The latest weapon is aimed at websites
riddled with 'unwanted software' - a term that Google uses to describe
secretly installed programs that can change a browser's settings without
a user's permission. Those revisions can unleash a siege of aggravating
ads or redirect a browser's users to search engines or other sites that
they didn't intend to visit.
Google had already deployed the
warning system to alert users of its Chrome browser that they were about
to enter a site distributing unwanted software. The Mountain View,
California, company just recently began to feed the security information
into a broader 'safe browsing' application that also works in Apple's
Safari and Mozilla's Firefox browsers.
All told, the safe browsing
application protects about 1.1 billion browser users, according to a
Thursday blog post that Google timed to coincide with the 26th
anniversary of the date when Tim Berners-Lee is widely credited for
inventing the World Wide Web.
Microsoft's Internet Explorer
doesn't tap into Google's free safe browsing
Google's
alerts about unwanted software build upon the warnings that the safe
browsing system has already been delivering for years about sites
infected with malware, programs carrying viruses and other sinister
coding, and phishing sites that try to dupe people into sharing
passwords or credit card information.
Whenever a potential threat
is detected by the safe browsing system, it displays a red warning sign
advising a user to stay away. Google also is demoting the nettlesome
sites in the rankings of its dominant internet search engine so people
are less likely to come across them in the first place.
Google
disclosed Thursday that the safe browsing application has been
generating about 5 million warnings a day, a number likely to rise now
that unwanted software is now part of the detection system.

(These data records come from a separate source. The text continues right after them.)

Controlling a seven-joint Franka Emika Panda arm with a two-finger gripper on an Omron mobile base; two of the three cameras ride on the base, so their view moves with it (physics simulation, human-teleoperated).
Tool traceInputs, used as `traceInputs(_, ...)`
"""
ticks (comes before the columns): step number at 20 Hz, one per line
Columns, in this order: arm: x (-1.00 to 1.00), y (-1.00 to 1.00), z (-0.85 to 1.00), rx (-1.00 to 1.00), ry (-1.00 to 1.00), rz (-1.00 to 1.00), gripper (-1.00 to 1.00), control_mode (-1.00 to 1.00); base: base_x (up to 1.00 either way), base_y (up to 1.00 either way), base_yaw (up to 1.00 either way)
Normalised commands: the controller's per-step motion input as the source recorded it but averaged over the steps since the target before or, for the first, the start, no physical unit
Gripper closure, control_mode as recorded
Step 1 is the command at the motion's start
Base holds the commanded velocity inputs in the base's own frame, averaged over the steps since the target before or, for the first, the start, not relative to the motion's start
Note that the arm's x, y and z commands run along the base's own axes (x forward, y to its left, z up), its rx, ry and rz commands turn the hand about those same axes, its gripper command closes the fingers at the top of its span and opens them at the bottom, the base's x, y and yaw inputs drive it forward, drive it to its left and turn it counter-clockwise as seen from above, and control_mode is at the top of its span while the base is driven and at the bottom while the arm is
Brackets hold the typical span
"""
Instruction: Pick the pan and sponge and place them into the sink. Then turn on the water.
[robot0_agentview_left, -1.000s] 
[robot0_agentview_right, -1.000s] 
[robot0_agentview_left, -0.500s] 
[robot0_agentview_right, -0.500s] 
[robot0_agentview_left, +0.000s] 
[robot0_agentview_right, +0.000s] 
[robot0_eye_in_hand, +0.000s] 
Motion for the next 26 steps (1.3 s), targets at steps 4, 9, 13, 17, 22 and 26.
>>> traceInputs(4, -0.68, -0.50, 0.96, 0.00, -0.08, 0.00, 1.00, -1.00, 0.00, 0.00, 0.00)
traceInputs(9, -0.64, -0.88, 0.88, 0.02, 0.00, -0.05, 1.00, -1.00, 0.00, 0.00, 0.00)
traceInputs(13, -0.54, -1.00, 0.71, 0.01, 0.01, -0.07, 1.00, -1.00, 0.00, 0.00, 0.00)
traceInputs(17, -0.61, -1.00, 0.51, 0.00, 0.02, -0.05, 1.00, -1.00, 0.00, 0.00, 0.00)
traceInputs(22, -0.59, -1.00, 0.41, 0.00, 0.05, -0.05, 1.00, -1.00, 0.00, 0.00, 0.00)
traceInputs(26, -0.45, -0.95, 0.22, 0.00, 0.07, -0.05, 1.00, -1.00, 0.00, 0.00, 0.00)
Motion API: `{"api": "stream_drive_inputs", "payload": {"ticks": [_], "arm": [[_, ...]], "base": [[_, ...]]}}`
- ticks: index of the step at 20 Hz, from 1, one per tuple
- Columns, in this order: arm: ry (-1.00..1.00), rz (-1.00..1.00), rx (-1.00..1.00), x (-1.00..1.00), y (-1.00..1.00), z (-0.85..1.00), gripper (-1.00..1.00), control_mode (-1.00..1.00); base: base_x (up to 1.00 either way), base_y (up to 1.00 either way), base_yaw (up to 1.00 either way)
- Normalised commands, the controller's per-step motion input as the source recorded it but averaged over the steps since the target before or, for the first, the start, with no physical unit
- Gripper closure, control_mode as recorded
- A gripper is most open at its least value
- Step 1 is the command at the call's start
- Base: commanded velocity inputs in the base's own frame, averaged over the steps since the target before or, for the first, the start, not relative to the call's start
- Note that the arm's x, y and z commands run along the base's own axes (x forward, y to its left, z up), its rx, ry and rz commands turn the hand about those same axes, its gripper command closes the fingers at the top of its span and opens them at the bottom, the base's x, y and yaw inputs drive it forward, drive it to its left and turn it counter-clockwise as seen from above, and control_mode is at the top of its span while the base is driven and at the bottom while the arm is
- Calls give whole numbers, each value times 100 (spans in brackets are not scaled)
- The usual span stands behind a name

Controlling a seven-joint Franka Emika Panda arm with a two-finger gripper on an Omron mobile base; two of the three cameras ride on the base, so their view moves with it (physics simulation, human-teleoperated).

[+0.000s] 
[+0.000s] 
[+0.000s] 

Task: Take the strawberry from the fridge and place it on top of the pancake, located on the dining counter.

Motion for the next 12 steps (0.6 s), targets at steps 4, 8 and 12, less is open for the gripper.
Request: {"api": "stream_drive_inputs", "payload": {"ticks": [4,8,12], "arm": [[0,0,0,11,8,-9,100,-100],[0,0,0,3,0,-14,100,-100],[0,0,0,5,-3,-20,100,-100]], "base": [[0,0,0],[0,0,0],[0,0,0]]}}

As it is, Google says it discovers more than 50,000 malware-infected sites and more than 90,000 phishing sites per month.
The
safe browsing application had gotten so effective at flagging malware
and phishing that shysters are increasingly creating unwanted software
in an attempt to hoodwink people, said Stephan Somogyi, Google's product
manager of safe browsing.
"The folks trying to make a buck off
people are having to come up with new stuff and that puts us in a
position where we have to innovate to keep pace with these guys,"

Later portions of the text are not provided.